He chuckled. “You’re not intruding, Zoe. If I didn’t want to
offer you a place in the group, I wouldn’t have.”

“He really wouldn’t have,” Ryder confirmed. “I’ve seen him
turn people away.”

“You’ve turned people away?” I regretted the words as soon
as they were out of my mouth. I didn’t want to insult him. I needed a safe
place for Hank and me.

Kyle’s face grew serious. “They weren’t nice people. Believe
me. They were a threat to the group. They would’ve shot me in the head as soon
as I turned around, then killed the others and taken over the compound.”

I stared at him, my eyes feeling round in my face.

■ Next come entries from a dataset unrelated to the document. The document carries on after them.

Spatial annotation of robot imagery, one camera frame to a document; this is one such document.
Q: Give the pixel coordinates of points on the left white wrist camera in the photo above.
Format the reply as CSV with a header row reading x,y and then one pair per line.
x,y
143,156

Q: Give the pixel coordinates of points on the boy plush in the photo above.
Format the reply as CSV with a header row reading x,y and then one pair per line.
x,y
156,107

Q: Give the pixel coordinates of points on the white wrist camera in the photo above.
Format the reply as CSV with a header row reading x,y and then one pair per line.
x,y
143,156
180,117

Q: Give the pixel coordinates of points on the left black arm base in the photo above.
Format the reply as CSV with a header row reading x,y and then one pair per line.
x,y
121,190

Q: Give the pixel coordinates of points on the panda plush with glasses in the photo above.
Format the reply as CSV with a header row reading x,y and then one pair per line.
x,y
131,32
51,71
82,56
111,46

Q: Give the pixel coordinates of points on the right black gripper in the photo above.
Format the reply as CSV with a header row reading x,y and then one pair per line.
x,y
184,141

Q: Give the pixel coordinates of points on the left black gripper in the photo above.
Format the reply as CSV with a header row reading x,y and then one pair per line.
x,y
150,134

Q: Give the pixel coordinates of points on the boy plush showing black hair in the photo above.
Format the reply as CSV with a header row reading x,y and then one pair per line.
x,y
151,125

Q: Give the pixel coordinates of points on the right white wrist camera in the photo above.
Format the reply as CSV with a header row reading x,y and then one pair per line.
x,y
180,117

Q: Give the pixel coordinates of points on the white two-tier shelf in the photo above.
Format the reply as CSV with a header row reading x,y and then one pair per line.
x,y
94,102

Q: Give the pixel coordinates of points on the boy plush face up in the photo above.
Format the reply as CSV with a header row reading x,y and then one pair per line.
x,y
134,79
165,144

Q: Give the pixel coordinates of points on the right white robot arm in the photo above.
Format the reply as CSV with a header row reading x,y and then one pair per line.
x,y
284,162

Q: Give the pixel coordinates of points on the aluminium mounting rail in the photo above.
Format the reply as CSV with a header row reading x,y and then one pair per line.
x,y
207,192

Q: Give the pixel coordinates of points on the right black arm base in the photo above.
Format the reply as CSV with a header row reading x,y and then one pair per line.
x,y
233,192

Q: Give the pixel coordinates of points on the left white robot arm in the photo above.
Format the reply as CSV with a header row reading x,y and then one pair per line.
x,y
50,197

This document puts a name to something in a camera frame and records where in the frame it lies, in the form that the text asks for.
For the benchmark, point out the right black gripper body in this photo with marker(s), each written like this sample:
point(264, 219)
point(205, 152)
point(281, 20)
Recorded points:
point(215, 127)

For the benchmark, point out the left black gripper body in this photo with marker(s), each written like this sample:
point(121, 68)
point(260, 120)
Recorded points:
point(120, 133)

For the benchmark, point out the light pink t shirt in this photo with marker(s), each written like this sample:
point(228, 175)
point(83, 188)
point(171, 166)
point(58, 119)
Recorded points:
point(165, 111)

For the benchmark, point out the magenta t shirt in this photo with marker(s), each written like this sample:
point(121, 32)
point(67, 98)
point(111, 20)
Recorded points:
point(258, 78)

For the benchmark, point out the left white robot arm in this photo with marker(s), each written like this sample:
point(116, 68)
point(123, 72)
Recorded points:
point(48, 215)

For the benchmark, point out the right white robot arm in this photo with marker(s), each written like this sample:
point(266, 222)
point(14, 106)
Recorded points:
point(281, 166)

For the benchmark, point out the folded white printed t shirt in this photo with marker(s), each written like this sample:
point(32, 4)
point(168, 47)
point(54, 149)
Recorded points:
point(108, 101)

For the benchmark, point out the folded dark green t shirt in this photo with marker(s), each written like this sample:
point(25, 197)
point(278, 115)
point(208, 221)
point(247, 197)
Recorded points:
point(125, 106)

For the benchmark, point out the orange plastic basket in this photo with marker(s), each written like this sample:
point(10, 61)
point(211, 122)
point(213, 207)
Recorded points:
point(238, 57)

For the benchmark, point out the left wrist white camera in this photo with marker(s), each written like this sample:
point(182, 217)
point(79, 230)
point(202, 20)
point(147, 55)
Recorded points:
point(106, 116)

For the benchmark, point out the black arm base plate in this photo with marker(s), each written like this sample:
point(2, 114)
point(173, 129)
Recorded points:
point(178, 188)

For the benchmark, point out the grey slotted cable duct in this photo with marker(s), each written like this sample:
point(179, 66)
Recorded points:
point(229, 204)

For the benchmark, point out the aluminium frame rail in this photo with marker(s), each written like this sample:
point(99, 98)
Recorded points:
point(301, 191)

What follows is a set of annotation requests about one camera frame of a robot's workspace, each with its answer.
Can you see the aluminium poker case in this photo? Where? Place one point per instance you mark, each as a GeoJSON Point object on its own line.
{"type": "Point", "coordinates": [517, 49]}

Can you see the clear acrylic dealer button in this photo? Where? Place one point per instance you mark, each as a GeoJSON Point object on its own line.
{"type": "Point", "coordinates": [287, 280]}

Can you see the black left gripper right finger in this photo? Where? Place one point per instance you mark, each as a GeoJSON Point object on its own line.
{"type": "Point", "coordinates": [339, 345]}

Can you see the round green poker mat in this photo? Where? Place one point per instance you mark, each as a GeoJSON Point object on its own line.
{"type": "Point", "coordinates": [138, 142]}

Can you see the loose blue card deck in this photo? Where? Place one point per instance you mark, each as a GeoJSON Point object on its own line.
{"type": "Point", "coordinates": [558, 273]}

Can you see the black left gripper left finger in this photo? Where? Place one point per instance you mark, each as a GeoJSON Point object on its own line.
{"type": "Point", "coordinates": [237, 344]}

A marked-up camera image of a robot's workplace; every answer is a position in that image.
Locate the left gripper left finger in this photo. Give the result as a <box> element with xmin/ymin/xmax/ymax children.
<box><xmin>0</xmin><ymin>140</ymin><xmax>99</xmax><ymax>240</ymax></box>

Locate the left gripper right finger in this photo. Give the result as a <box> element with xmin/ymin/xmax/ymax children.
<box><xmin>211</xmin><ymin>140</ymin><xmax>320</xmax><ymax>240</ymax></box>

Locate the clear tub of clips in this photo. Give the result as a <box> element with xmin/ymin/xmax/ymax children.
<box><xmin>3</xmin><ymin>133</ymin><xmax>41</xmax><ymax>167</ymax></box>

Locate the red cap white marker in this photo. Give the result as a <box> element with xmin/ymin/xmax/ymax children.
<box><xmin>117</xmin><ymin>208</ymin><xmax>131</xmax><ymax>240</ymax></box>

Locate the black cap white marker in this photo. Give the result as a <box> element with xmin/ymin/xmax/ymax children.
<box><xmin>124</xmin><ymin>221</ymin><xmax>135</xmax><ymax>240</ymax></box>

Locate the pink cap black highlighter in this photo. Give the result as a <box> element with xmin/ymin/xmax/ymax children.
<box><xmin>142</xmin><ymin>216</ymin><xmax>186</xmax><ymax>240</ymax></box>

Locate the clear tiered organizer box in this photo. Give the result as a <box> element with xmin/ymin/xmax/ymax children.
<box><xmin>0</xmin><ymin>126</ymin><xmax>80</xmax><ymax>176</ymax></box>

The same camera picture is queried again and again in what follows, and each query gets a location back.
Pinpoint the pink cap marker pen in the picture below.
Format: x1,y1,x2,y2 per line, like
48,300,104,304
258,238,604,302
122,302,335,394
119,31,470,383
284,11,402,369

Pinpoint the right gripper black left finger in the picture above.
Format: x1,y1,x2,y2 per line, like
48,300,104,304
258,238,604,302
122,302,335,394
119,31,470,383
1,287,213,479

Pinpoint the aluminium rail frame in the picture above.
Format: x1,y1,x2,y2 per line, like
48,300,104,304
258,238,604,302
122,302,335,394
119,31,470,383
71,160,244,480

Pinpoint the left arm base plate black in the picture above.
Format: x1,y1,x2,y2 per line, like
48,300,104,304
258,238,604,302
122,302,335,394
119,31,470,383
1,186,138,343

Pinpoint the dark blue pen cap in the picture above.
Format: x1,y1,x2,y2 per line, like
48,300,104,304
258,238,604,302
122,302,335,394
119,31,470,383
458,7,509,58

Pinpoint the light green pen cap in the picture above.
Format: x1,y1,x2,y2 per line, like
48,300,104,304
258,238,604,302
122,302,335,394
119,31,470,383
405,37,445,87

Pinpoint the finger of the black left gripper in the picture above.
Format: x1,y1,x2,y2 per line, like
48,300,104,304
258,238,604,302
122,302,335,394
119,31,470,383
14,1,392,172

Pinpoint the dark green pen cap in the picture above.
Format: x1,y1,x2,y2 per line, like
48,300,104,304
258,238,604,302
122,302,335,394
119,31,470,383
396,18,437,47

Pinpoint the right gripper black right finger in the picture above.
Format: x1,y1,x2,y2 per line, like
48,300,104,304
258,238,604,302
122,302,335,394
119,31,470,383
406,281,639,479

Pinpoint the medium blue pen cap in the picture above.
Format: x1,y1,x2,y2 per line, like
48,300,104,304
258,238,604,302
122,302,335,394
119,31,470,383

“You know that saying about tough times revealing who you
really are? What you’re made of?”

“Yeah. I’ve heard that.”.

“Well, this invasion hasn’t brought out the best in
everyone.”

That was an understatement. I remembered the carjackers out
on the roads when Hank and I first drove out of town. “I’ve seen it. There were
people torn from their cars when Hank and I left. I wanted to stop. Help them.
But there were so many and . . . ” A lump rose in my throat and I stopped,
unable to talk. My eyes grew wet.

Kyle’s eyes were kind and a little sad. “You couldn’t have
helped them, Zoe. You’d have been overtaken. You would be dead, now.”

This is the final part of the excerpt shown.